Na sexta (29), de volta à unidade, a criança já chegou com parada cardiorrespiratória e foi levada às pressas para a UTI do Hospital São José em Jaraguá do Sul, onde morreu.
A Secretaria Municipal da Saúde informou que instaurou sindicância para apurar eventuais irregularidades no atendimento e afastou o médico.
Segundo Rivaldo Venâncio da Cunha, médico infectologista, pesquisador da Fiocruz e um dos autores do artigo, a morte por dengue é evitável na grande maioria dos casos.
“Mas há erros cometidos, seja pelos doentes e seus familiares seja pela rede de atenção, que levam à perda de oportunidade de cuidados em tempo hábil para preservar a vida”, diz ele.
Da parte das famílias, o principal erro é subestimar a dengue e não procurar rapidamente um serviço de saúde. “Quando procuram, já está muito grave”, afirma.
Mas também é comum os pacientes e seus familiares terem consciência do potencial de gravidade da dengue, procurarem uma unidade de saúde e a encontram superlotada.

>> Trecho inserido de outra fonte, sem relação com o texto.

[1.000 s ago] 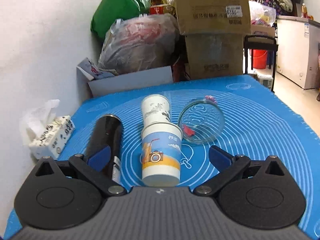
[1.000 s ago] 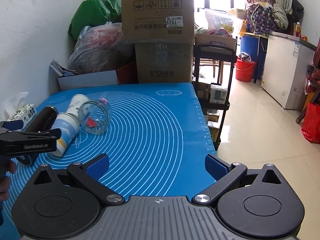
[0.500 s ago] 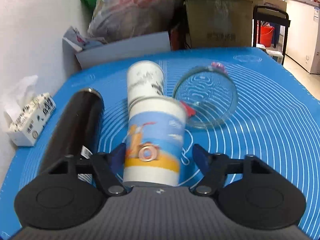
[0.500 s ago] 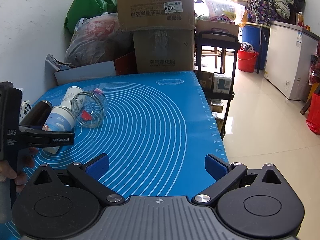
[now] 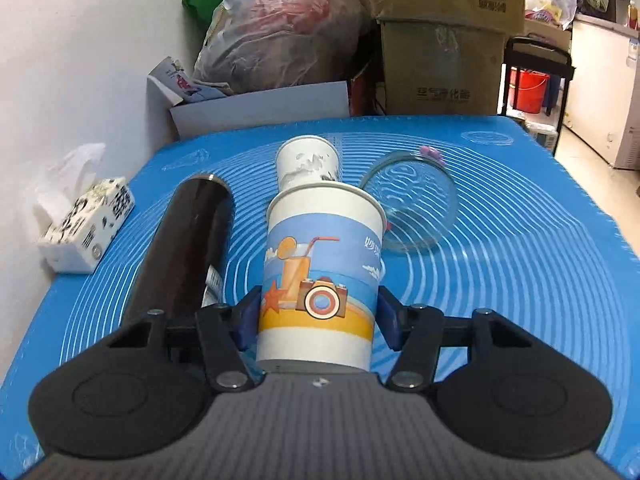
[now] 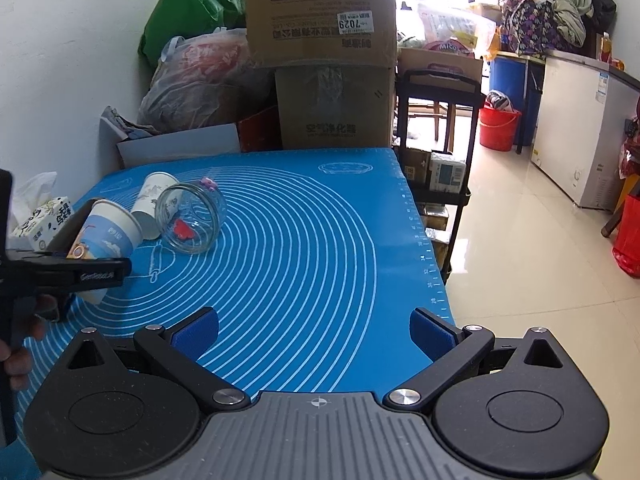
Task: Flip cup upside down
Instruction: 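Lift the paper cup with the left gripper, lay it on its side, release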
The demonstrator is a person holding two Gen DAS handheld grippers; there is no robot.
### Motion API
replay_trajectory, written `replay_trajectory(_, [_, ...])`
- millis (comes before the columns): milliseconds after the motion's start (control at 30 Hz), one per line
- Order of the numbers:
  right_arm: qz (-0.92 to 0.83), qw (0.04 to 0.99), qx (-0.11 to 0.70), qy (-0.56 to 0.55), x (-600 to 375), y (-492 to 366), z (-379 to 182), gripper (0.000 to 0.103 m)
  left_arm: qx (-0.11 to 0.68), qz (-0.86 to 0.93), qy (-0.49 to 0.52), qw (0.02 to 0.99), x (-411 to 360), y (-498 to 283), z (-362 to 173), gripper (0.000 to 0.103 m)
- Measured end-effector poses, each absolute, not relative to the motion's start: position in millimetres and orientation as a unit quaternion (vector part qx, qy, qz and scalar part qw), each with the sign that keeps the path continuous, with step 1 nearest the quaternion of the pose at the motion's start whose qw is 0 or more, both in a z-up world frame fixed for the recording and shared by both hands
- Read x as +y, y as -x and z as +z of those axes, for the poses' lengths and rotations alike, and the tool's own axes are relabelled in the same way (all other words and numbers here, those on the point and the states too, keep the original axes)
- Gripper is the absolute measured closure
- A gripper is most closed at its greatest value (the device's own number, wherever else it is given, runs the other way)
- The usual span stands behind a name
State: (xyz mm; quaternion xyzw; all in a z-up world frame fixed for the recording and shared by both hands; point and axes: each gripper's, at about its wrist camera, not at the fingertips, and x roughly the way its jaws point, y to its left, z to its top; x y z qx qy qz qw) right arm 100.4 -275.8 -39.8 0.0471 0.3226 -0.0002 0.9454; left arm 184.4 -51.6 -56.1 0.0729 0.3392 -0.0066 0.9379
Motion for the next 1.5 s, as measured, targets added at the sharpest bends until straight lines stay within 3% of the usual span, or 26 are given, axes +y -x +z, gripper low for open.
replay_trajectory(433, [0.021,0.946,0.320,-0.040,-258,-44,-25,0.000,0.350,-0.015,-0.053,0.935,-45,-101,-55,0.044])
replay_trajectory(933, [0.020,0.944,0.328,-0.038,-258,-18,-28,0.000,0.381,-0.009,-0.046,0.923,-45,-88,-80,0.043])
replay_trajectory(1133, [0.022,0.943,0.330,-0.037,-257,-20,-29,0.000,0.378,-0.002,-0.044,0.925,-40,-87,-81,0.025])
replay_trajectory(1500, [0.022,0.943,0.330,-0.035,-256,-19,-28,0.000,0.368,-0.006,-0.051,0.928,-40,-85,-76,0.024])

“O doente espera uma, duas, três, quatro, cinco horas por um primeiro atendimento. Por alguma razão, a pessoa se cansa, vai embora e aquela oportunidade é perdida. Quando essa pessoa retorna três, quatro dias depois, está muito grave e perde a vida.”

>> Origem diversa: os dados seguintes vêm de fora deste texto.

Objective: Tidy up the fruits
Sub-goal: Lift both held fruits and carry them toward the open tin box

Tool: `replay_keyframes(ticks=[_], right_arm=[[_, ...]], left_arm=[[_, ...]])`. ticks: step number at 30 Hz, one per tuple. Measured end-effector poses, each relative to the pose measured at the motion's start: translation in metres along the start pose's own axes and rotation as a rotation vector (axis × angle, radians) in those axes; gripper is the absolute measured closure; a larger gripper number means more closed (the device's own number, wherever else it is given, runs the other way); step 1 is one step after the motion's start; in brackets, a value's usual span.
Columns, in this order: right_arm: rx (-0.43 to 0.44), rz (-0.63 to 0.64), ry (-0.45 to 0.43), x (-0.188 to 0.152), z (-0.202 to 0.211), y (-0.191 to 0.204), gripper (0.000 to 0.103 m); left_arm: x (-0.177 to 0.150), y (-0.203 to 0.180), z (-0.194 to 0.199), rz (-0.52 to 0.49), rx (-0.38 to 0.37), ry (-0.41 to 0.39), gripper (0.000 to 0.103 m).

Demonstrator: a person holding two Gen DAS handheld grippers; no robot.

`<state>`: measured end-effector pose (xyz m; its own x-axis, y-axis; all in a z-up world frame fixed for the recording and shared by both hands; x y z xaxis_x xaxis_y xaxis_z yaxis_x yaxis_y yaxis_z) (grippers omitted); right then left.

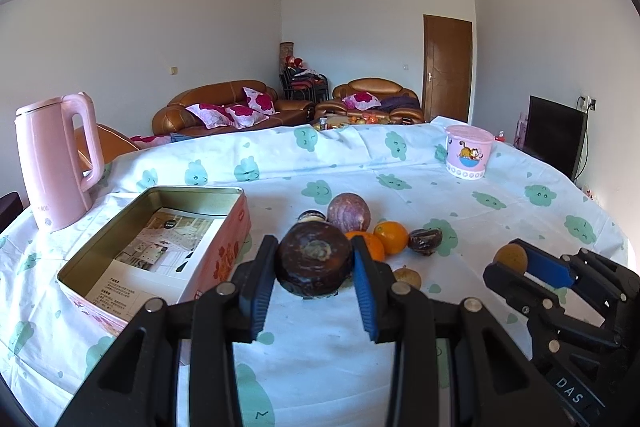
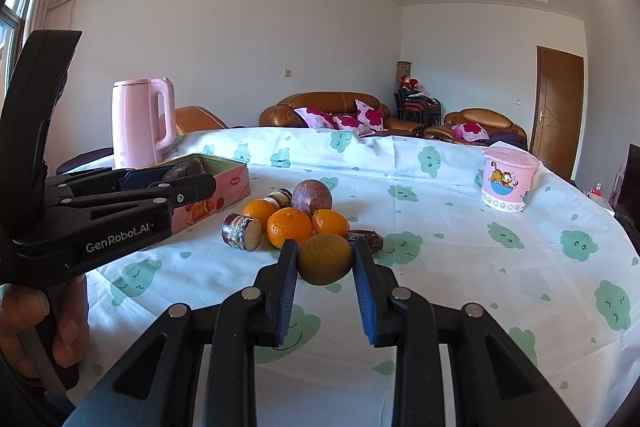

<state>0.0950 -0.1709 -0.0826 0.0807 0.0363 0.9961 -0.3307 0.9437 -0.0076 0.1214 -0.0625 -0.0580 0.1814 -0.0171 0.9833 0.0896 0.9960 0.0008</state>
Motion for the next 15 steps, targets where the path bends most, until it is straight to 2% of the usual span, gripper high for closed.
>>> replay_keyframes(ticks=[8, 15], right_arm=[[0.001, 0.080, 0.014, 0.004, -0.002, 0.012, 0.074], [0.053, 0.086, 0.006, 0.034, -0.012, 0.029, 0.074]], left_arm=[[0.002, 0.019, 0.004, 0.004, 0.034, 0.008, 0.065], [0.010, 0.051, 0.008, 0.010, 0.085, 0.009, 0.064]])
Point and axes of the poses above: each gripper's, at about its wrist camera, not at the fingertips, and z roughly against the way its jaws point, y to its left, x to its top, the point moved 10 cm from there along -z, roughly the way its jaws point, and after that the axes turned 15 degrees about -y, right-handed, at the moved point
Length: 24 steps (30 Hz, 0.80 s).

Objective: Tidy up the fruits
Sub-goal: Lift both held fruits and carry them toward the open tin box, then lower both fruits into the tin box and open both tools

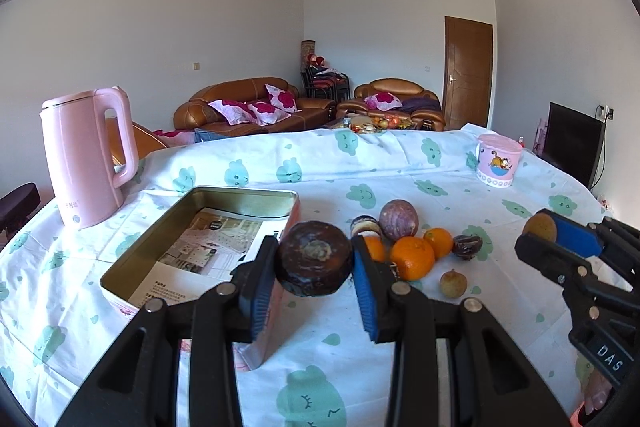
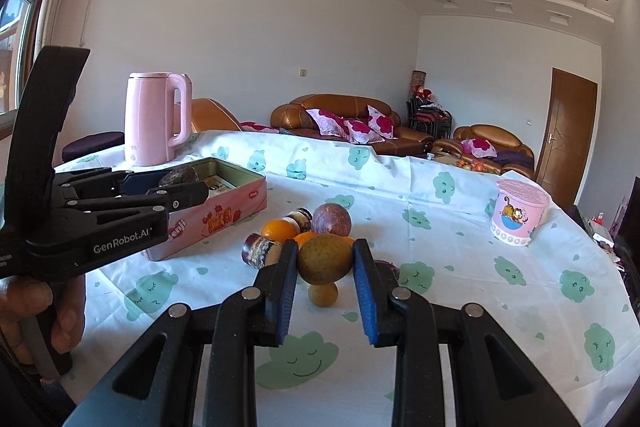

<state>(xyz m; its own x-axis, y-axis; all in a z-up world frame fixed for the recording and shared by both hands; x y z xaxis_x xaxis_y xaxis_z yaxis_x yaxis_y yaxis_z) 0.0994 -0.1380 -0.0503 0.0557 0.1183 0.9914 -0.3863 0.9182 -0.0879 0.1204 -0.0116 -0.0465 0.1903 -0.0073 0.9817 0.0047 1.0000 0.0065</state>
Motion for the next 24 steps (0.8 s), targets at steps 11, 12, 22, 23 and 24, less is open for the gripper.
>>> replay_keyframes(ticks=[11, 12, 22, 23, 24], right_arm=[[0.108, 0.009, -0.013, 0.043, -0.035, 0.040, 0.074], [0.117, 0.011, -0.013, 0.046, -0.040, 0.044, 0.074], [0.182, 0.025, 0.003, 0.066, -0.088, 0.074, 0.074], [0.186, 0.027, 0.007, 0.066, -0.092, 0.077, 0.074], [0.190, 0.028, 0.011, 0.066, -0.097, 0.080, 0.074]], left_arm=[[0.005, 0.054, -0.012, -0.036, 0.104, 0.041, 0.065], [0.006, 0.059, -0.014, -0.037, 0.111, 0.044, 0.065], [0.014, 0.096, -0.034, -0.070, 0.161, 0.075, 0.064], [0.016, 0.099, -0.036, -0.078, 0.168, 0.073, 0.064], [0.017, 0.102, -0.039, -0.087, 0.174, 0.070, 0.065]])
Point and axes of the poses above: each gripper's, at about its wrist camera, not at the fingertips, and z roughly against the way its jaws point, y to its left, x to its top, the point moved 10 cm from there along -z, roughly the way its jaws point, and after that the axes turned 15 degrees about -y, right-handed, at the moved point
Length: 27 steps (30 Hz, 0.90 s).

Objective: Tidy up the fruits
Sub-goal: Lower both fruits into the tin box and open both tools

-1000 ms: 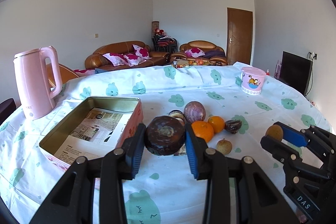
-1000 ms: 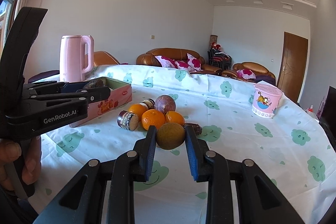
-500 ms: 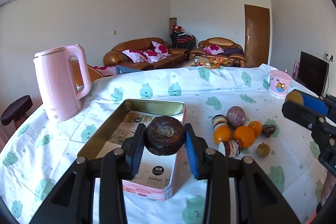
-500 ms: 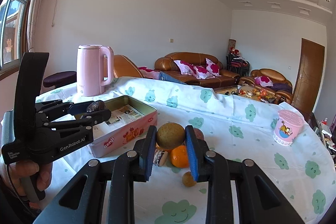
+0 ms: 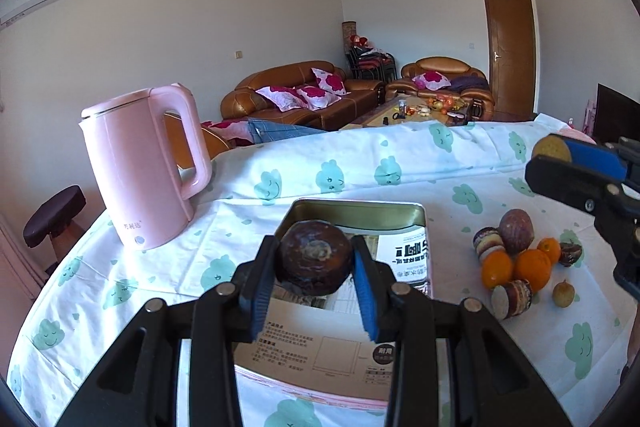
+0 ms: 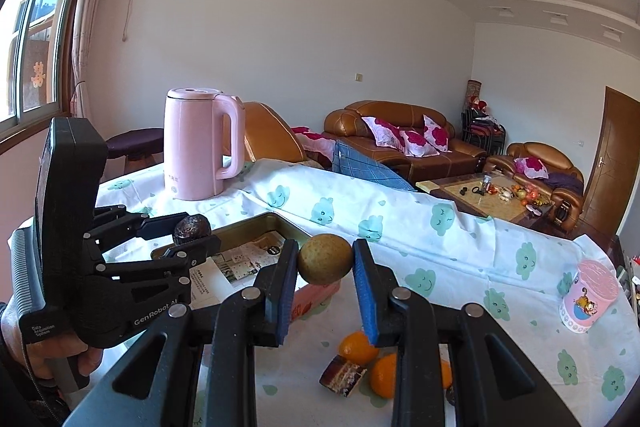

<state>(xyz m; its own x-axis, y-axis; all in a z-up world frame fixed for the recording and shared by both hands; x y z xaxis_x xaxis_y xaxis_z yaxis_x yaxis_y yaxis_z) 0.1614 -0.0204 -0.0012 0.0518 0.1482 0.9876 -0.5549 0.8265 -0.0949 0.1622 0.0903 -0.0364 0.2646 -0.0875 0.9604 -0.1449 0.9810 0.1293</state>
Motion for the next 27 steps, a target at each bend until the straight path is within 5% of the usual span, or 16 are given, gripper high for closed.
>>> replay_keyframes(ticks=[13, 27], right_arm=[[0.024, 0.007, 0.053, -0.013, -0.050, 0.018, 0.074], [0.032, -0.005, 0.132, -0.042, -0.085, 0.024, 0.073]], left_arm=[[-0.006, 0.027, -0.039, -0.046, 0.061, 0.018, 0.065], [-0.026, 0.033, -0.062, -0.030, 0.041, 0.097, 0.065]])
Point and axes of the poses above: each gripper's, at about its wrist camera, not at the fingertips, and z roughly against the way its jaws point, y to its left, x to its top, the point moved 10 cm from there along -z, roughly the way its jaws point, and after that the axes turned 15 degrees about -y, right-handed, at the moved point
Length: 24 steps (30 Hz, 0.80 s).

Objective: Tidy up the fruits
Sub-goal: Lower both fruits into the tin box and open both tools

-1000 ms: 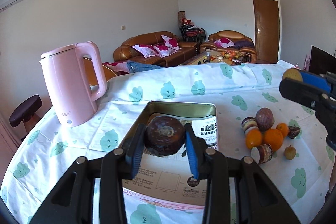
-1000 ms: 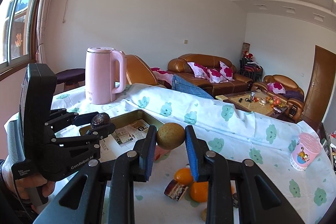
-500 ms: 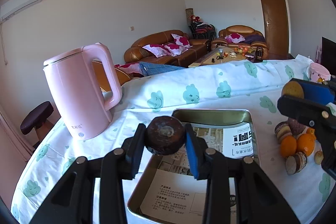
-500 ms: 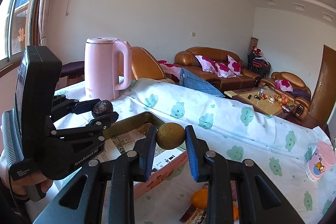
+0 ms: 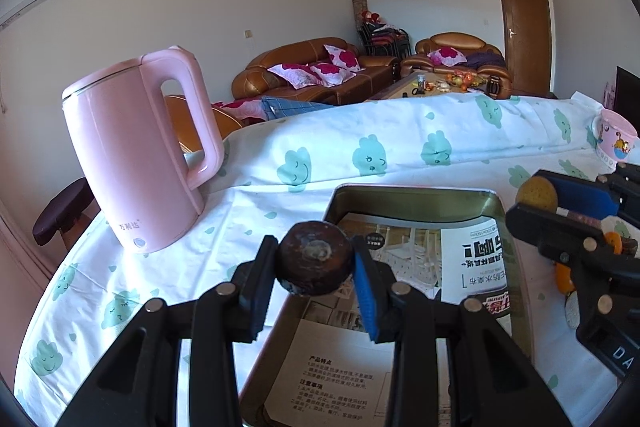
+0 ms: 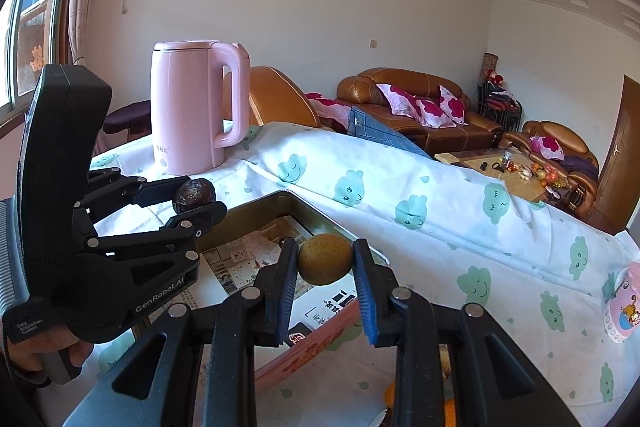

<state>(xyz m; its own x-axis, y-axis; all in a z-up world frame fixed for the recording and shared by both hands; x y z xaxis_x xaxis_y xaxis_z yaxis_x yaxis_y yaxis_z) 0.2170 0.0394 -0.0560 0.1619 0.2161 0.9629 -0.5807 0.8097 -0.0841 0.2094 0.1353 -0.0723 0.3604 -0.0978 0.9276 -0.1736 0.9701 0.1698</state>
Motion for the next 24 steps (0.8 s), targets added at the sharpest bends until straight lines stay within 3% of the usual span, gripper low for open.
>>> replay_keyframes(ticks=[15, 24], right_arm=[[-0.006, -0.013, 0.072, -0.023, -0.023, 0.006, 0.073], [-0.003, -0.024, 0.113, -0.039, -0.030, 0.008, 0.073]], left_arm=[[-0.021, -0.006, -0.015, -0.045, -0.004, 0.085, 0.064], [-0.024, -0.010, -0.018, -0.089, 0.010, 0.088, 0.064]])
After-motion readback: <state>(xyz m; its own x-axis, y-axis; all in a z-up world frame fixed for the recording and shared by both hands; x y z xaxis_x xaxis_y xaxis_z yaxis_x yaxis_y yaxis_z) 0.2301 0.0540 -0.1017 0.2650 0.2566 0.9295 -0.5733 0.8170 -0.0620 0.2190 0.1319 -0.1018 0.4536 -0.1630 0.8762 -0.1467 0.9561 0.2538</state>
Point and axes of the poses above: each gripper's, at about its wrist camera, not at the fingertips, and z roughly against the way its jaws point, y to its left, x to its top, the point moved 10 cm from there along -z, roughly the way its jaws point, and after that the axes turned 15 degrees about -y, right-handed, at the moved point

Ainda há uma terceira situação, segundo médico. Aqueles casos em que a pessoa recebe o atendimento, mas a gravidade do quadro clínico ou ainda não está expressa ou, se está, não é percebida pelos profissionais de saúde.

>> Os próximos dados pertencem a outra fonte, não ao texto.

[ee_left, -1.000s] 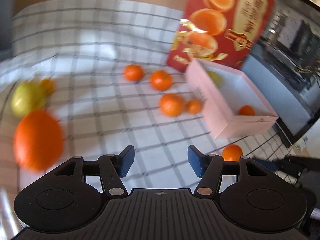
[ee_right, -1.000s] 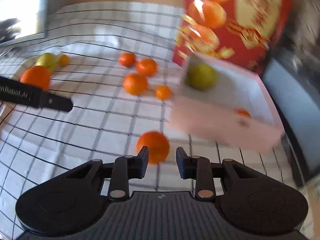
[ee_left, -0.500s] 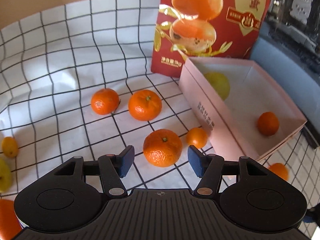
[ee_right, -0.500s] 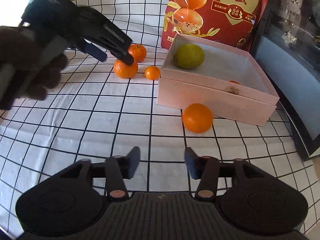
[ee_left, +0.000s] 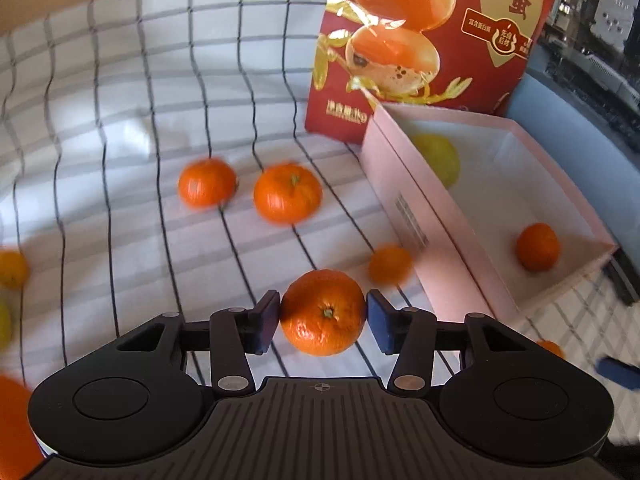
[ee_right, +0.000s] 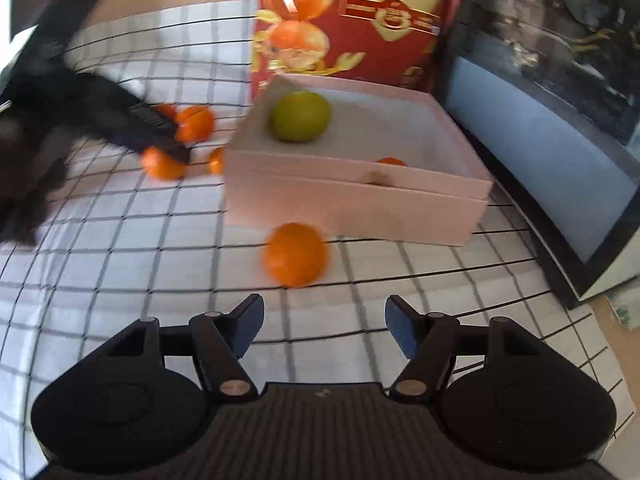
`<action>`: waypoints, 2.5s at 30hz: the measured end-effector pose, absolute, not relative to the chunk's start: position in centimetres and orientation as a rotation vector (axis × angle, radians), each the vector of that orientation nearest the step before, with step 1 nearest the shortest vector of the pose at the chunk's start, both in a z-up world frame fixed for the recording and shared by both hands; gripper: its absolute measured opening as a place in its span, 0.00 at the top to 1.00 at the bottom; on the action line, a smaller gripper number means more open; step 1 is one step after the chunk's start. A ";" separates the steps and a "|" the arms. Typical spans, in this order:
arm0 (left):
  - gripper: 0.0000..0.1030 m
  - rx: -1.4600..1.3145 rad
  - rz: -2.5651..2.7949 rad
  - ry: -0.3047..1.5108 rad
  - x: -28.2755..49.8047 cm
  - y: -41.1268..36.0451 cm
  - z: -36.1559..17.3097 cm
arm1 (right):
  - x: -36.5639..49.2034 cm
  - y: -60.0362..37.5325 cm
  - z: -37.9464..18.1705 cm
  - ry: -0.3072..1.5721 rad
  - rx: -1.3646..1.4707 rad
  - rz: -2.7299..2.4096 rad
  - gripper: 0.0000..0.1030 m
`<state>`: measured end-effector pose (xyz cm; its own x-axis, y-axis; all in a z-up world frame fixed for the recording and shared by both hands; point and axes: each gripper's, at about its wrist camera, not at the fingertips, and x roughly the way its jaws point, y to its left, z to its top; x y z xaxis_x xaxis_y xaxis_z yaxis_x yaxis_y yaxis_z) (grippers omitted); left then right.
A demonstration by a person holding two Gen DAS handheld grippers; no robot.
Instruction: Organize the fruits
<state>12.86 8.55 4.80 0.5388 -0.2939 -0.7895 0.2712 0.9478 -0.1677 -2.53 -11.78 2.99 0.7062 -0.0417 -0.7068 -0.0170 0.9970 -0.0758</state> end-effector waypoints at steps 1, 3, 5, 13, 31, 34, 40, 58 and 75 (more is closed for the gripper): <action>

“É raro vermos uma morte por dengue em que a pessoa foi atendida uma única vez. Em geral, a pessoa passa várias vezes pelo serviço de saúde”, afirma.
De acordo com o infectologista André de Siqueira, pesquisador do Instituto Nacional de Infectologia Evandro Chagas (Fiocruz) e também autor do estudo, esses erros assistenciais foram observados em epidemias anteriores de dengue e continuam na atual.
“Falta preparo dos profissionais e organização da rede assistencial para manejar o aumento da demanda com a necessidade de atenção individual nos casos de dengue e instituir a terapêutica correta o mais célere possível.”
A demora dentro dos serviços contribui para as falhas e o agravamento dos casos. “Há relatos de pessoas que ficam sete horas dentro de uma unidade, na sala de espera, sem receber um copo d’água. Ficam agravando dentro de uma unidade. Isso é inconcebível.” A hidratação nesses casos é fundamental.
Para os pesquisadores, é importante que estados e municípios investiguem as circunstâncias das internações e das mortes por dengue e atuem de forma rápida para corrigir eventuais falhas assistenciais e, assim, reduzir a taxa de óbitos e complicações.
“Precisamos de uma vigilância clínica mais proativa de toda a trajetória desses casos. Às vezes, a pessoa que faleceu por dengue passou por duas, três unidades antes de chegar naquela que morreu. Nesse processo, houve falhas de reconhecimento da gravidade e de tratamentos adequados”, diz Siqueira.
Na opinião da médica Fátima Marinho, pesquisadora senior da Vital Strategies e que tem estudado as mortes por dengue, a terceirização de profissionais de emergência nos hospitais e nas UPAs (unidades de pronto-atendimento) tem levado a uma piora na assistência de urgência. “Muita gente despreparada, sem treinamento.”
Uma outra questão que vem sendo investigada pelas equipes que atuam na vigilância dos óbitos, segundo Marinho, é o impacto das doenças crônicas e das sequelas da Covid na piora dos quadros. “A discussão atual é se a dengue foi causa básica [das mortes] ou causa associada.”